Furthermore, the steady growth in reported EPS over the periods analyzed indicates a robust operational performance and potentially effective management strategies. This trend, if continued, may lead to a favorable outlook for future earnings, positioning the company well in the market and possibly driving stock price appreciation.
💵 Dividend History
| Date | Dividend |
|---|---|
| 2025-10-09 | 0.76 |
| 2025-07-09 | 0.76 |
| 2025-04-09 | 0.76 |
| 2025-01-10 | 0.76 |
| 2024-10-09 | 0.66 |
| 2024-07-09 | 0.66 |
| 2024-04-08 | 0.66 |
| 2024-01-08 | 0.66 |
The recent dividend data reveals a notable trend of increasing stability and predictability in dividend payouts. The consistent dividend of $0.76 per share in 2025, following a slightly lower rate of $0.66 in 2024, suggests a positive trajectory for the company’s financial health. This upward movement is indicative of management’s confidence in sustaining earnings and cash flow, which is essential for maintaining investor trust and attracting new capital.

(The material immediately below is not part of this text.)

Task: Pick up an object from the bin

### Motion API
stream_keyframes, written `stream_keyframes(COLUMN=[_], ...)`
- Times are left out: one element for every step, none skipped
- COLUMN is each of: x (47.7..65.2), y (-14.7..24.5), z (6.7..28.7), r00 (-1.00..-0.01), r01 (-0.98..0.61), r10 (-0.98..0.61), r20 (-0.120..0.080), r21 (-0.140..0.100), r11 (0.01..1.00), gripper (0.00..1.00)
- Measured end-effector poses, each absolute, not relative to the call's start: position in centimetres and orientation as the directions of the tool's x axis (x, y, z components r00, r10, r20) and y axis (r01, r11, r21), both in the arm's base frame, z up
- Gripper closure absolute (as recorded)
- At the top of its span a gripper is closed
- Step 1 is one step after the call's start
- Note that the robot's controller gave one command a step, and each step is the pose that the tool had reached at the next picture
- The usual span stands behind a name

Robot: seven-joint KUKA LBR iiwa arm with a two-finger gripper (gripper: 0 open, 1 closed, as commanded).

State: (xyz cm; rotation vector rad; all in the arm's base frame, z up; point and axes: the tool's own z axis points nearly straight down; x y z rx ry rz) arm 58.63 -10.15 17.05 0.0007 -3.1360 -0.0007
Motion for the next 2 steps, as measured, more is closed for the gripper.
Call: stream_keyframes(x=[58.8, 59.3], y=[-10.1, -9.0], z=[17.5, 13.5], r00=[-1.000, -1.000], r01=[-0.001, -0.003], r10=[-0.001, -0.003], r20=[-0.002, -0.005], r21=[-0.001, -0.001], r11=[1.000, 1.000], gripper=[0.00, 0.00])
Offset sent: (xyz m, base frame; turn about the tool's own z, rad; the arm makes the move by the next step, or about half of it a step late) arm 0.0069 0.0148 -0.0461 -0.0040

The consistent quarterly dividends point to a strategic approach aimed at reinforcing shareholder value, particularly in a climate where many companies are cautious about their cash distributions. This trend could reflect broader market dynamics, where investors are increasingly favoring companies that demonstrate reliable returns amid economic uncertainty. As companies navigate challenges such as inflation and fluctuating interest rates, maintaining or growing dividends will likely remain a key focus for those looking to enhance shareholder loyalty and market competitiveness.
⭐ Analyst Ratings
| Date | Status | Outer | Rating | Price |
|---|---|---|---|---|
| 2025-10-23 00:00:00 | Initiated | Citigroup | Buy | $735 |
| 2025-10-22 00:00:00 | Initiated | Wells Fargo | Overweight | $669 |
| 2025-07-17 00:00:00 | Resumed | Deutsche Bank | Buy | |
| 2025-07-14 00:00:00 | Upgrade | Seaport Research Partners | Neutral → Buy | $616 |
Recent rating changes reflect a generally optimistic outlook for the stocks in question, as major financial institutions initiate and upgrade their positions. Citigroup and Wells Fargo both initiated coverage with strong ratings—’Buy’ and ‘Overweight’, respectively—indicating confidence in future performance. Citigroup’s initiation at a price of $735 suggests a belief in significant upside potential, while Wells Fargo’s $669 target also signals a positive sentiment.
Additionally, Deutsche Bank’s resumption of a ‘Buy’ rating reinforces the stock’s attractiveness, suggesting that previous concerns may have been alleviated or that market conditions have improved. Seaport Research Partners’ upgrade from ‘Neutral’ to ‘Buy’ further emphasizes a shift in sentiment, indicating that the stock has gained enough momentum to warrant a more favorable assessment.
Overall, these rating changes suggest a bullish trend, with analysts anticipating growth and improved performance in the near future, which could attract both institutional and retail investors.
Disclaimer
The content on MarketsFN.com is provided for educational and informational purposes only. It does not constitute financial advice, investment recommendations, or trading guidance. All investments involve risks, and past performance does not guarantee future results. You are solely responsible for your investment decisions and should conduct independent research and consult a qualified financial advisor before acting. MarketsFN.com and its authors are not liable for any losses or damages arising from your use of this information.